Do inactive nuclear bombs need to be refueled?

I'm going to take the liberty of answering your questions in reverse order, if you don't mind.

The warhead might need maintenance, which might include refueling, on occasion. The nuclear charge itself would need refuelling every few million years for U-235 (half life of 703 million years), every few thousand years if it's Pu-239 (half life of 24,110 years), and so on. Fusion is usually done with heavy hydrogen (deuterium, which is stable, or tritium, which would need to be refueled every few years).

The propellant, well, that's a longer story.

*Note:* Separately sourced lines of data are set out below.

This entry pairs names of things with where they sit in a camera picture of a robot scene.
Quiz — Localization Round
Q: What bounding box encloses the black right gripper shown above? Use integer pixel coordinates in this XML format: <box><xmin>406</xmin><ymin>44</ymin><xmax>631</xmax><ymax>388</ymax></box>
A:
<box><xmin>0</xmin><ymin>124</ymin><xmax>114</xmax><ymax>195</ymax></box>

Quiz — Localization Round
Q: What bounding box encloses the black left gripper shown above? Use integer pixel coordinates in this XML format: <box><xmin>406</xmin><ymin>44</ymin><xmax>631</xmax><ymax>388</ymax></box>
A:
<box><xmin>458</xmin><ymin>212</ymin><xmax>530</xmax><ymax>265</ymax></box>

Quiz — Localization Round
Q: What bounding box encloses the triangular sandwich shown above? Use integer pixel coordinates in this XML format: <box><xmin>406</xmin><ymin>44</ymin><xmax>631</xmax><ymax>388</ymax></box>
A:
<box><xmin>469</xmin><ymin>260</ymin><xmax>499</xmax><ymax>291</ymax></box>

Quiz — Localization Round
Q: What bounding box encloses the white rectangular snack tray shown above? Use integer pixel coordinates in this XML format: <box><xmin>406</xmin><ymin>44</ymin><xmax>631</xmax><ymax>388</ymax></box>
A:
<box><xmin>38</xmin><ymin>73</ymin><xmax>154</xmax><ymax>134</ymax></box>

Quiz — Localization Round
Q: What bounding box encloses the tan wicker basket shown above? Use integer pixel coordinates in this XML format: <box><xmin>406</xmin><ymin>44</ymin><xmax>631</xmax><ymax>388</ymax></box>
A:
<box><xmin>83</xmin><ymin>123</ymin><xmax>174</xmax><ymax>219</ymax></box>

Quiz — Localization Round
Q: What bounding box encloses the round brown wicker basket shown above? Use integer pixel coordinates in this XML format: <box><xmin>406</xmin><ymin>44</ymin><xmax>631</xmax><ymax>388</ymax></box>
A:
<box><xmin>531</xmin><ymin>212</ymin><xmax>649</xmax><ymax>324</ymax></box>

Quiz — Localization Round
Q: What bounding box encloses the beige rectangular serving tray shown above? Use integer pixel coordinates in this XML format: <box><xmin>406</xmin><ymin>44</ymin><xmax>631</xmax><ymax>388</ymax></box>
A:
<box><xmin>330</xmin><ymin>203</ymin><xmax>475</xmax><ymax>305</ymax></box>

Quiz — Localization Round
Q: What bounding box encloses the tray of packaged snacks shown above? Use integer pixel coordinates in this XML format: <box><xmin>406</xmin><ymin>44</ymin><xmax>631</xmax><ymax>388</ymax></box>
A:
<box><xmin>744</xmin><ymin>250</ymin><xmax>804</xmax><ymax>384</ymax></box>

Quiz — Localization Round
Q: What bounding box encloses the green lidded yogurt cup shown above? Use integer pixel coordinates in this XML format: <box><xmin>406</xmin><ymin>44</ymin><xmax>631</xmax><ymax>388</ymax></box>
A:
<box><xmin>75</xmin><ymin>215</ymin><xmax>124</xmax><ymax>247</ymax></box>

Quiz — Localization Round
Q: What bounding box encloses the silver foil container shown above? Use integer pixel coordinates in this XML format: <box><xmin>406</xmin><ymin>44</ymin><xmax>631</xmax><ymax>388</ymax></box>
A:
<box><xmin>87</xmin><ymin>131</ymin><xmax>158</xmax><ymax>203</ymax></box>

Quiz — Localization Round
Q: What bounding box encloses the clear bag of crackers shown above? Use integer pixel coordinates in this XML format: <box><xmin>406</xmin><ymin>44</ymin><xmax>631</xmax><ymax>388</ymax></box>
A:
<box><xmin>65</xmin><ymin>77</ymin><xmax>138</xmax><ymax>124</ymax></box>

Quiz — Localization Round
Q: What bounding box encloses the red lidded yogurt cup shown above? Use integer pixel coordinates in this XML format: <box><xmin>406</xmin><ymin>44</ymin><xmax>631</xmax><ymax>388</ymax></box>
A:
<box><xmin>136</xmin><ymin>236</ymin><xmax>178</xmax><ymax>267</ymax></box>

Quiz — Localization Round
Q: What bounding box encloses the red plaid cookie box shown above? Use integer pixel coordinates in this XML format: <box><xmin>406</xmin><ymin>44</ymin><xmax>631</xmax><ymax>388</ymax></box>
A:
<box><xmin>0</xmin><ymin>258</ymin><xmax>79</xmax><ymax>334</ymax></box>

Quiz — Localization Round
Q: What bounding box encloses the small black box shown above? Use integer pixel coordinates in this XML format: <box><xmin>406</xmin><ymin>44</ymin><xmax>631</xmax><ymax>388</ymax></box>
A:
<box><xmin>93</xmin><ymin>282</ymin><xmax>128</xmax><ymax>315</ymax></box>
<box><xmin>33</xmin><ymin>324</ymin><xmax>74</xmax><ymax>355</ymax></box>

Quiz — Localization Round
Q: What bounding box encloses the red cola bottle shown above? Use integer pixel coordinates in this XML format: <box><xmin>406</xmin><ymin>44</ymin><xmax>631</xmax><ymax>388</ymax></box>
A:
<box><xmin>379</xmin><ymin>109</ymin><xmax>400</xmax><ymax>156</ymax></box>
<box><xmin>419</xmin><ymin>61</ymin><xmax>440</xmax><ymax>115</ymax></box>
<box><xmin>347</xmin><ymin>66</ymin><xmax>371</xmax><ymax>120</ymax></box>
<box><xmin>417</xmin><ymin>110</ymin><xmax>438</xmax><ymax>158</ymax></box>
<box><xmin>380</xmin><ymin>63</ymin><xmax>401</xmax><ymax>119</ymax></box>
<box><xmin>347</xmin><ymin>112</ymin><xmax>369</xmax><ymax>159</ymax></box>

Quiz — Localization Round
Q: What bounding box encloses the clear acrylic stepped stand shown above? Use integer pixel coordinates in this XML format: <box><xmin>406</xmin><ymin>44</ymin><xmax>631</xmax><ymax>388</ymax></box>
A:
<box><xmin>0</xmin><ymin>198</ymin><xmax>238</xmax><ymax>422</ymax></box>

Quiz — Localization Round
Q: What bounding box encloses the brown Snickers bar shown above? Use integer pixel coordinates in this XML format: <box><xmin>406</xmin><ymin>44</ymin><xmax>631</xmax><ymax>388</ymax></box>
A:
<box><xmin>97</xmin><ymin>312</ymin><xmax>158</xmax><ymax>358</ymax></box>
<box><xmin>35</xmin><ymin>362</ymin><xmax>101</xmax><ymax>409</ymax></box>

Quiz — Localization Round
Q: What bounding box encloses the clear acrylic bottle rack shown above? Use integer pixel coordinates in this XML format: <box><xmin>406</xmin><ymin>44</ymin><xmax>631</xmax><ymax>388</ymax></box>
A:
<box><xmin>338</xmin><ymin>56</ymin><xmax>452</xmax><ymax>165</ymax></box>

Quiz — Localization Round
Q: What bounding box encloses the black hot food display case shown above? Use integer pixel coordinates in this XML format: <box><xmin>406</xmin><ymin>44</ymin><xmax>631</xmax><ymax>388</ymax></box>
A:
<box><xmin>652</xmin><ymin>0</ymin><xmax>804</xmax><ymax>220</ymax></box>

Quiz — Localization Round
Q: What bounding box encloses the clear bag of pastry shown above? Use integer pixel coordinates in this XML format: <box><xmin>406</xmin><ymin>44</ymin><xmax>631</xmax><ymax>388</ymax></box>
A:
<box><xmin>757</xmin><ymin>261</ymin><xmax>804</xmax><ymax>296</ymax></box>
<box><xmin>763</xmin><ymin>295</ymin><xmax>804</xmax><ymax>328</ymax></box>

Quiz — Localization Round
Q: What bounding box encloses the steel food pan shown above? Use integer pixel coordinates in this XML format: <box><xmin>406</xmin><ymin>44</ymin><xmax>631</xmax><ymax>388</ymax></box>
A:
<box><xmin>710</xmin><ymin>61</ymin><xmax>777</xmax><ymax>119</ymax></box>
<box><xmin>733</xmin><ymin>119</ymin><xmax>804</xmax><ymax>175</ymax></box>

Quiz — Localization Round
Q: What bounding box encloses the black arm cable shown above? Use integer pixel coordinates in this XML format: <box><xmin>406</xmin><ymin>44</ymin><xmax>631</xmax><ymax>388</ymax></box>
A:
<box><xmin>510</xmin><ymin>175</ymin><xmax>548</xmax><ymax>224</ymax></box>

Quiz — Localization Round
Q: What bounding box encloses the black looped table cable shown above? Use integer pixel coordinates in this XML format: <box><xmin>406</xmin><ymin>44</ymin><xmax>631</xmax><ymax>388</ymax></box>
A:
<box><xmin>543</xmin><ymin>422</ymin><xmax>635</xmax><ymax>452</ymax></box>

It really does depend on the missile in question. Both the R-7 Semyorka (first ICBM) and the SM-65 Atlas (first US ICBM) burned highly refined kerosene and liquid oxygen (the same fuel as, say, the Saturn V, or the R-7 derived Soyuz), and the latter boils off, so the tanks have to be refilled every few days. This was a problem: the R-7 took 20 hours to prep for launch, and couldn't be left ready for more than a day. So, in the name of readiness, the USSR and US moved to storable propellants. This is a problem: solid fuels (Space Shuttle boosters, Minuteman) are hard to control precisely, and storable liquid fuels are usually hydrazine, which is highly toxic, and ignites on contact with... Well, a lot of things. The Titan II used Aerozine 50, which is a 50/50 mix of hydrazine and UDMH (a hydrazine derivative) as fuel, and NTO (nitrogen tetroxide, basically liquid oxygen that's liquid at room temperature) as oxidizer. Proton, the Russian heavy lifter which was originally going to be a huge ICBM (like, Tsar Bomba launching ICBM), uses pure UDMH and NTO. Other fuels, like Pentaborane and Oxygen Diflouride, which would have been insanely dangerous to work with, have also been researched. Since these don't boil off, they can sit in tanks for a long time, and when the rocket needs maintenance, it's because the rocket damaged the vehicle, not because the fuel is too low.

TL;DR: As per the most commonly answered answer in the English language, 'it depends'.